§ **Supplied data**
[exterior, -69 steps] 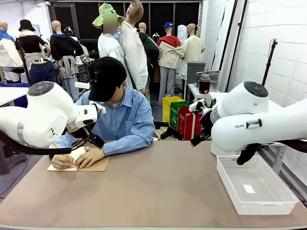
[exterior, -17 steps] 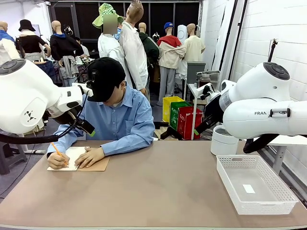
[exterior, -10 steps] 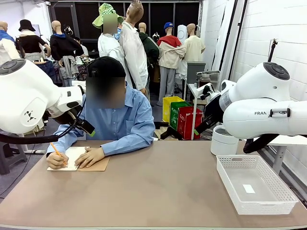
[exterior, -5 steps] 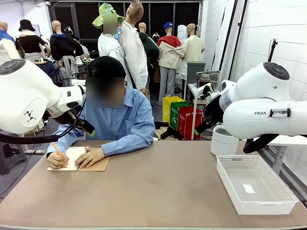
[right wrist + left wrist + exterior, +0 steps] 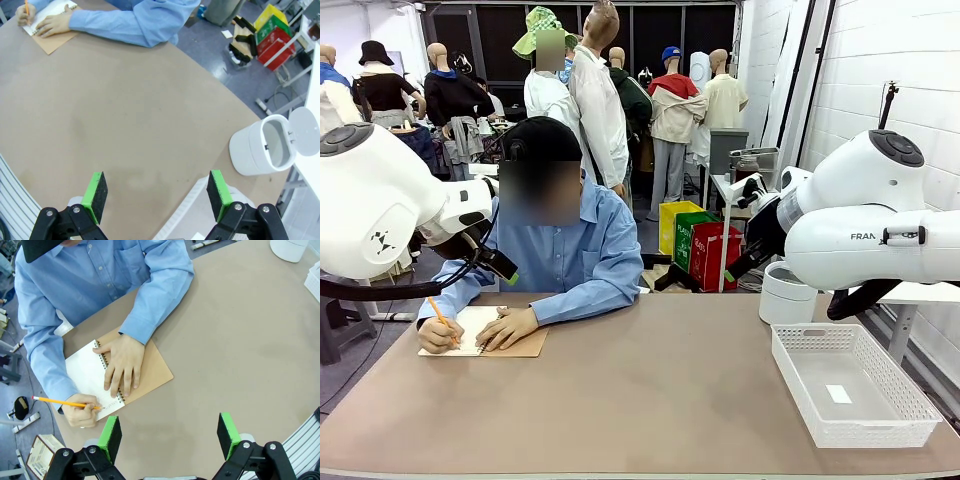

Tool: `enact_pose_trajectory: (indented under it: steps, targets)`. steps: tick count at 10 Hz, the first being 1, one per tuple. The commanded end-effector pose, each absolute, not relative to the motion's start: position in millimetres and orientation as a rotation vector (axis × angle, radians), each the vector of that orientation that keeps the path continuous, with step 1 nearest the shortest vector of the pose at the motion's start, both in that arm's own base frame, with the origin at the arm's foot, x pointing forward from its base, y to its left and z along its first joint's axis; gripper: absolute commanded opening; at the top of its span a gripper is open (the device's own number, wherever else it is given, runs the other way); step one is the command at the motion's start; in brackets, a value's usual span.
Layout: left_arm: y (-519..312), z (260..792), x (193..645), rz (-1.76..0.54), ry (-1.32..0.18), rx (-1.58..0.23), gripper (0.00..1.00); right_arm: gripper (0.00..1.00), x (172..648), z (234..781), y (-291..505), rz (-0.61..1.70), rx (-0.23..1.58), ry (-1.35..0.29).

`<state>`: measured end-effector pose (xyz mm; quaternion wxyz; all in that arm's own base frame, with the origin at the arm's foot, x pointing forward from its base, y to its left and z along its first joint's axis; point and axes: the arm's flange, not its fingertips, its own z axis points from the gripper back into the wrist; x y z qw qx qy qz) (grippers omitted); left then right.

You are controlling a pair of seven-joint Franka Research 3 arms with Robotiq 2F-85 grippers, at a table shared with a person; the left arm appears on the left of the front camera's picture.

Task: Sort the paper based on its condition.
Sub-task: If a person hands you a paper, place it in the Organizing basket , and if it's crumpled, put it in the Trash can.

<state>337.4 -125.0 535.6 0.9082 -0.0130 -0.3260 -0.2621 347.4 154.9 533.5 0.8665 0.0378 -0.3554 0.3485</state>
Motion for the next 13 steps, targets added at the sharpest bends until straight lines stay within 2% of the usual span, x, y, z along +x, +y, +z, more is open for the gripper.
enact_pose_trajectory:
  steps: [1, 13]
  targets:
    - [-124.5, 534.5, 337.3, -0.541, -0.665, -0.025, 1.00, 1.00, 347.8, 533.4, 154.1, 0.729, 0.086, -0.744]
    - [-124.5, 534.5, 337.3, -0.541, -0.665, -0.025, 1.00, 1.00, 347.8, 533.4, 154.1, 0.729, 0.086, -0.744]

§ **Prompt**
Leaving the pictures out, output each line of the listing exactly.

§ **Written answer**
[exterior, -69 steps] 
[exterior, -17 steps] 
[exterior, -10 steps] 
[exterior, -5 steps] 
[right wrist + left wrist + exterior, +0 steps] 

Tool: `enact_pose_trajectory: (indented under it: steps, targets)`. steps: tick count at 10 Hz, the first being 1, one per tuple. The commanded end-effector pose, each absolute, not relative to the motion's start: position in millimetres and orientation as a rotation vector (axis × angle, radians), each the vector of that orientation that keeps the path continuous, with step 1 nearest the shortest vector of the pose at the motion's start, both in that arm's own base frame, with the origin at the arm's foot, x pointing forward from its base, y to its left and z along its first joint's axis; gripper: absolute commanded opening; at the top of its span a gripper is open (the device's own number, wherever else it is given, runs the other way); step one is the command at the motion's start; in brackets, a value's usual span.
Layout: left_arm: y (-519..312), z (260..792), x (193..645), rz (-1.76..0.54), ry (-1.32..0.18), rx (-1.58..0.23), gripper (0.00..1.00); right_arm: gripper (0.00..1.00), x (172..648), z (234..781), y (-291..505), rz (-0.61..1.70), rx (-0.23..1.58), ry (-1.35..0.29).

`<state>`: measured end-effector pose (xyz mm; quaternion wxyz; all in that arm's own base frame, with the origin at the arm's foot, x pointing forward from its base, y to its left and z along its first joint's axis; point and axes: the arm's flange, not its fingertips, its own z axis points from the gripper back into the wrist; x y z qw qx qy qz) (grippers omitted); left then right.

You are controlling a pair of seven-joint Franka Research 3 arms with Robotiq 2F-85 grippers, at a table shared with a person; the left arm appears on the left of the front camera's picture.

Task: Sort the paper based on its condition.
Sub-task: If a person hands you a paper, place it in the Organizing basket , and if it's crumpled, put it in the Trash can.

<state>337.4 -125.0 535.6 0.9082 -0.0130 -0.3260 -0.2621 347.4 154.9 533.5 0.8665 0.0378 -0.3554 0.3485</state>
Motion for the next 13 steps, targets added at the sharpest bends until straight lines stay within 2% of the usual span, x, y, z along +x, +y, +z, more is open for the gripper.
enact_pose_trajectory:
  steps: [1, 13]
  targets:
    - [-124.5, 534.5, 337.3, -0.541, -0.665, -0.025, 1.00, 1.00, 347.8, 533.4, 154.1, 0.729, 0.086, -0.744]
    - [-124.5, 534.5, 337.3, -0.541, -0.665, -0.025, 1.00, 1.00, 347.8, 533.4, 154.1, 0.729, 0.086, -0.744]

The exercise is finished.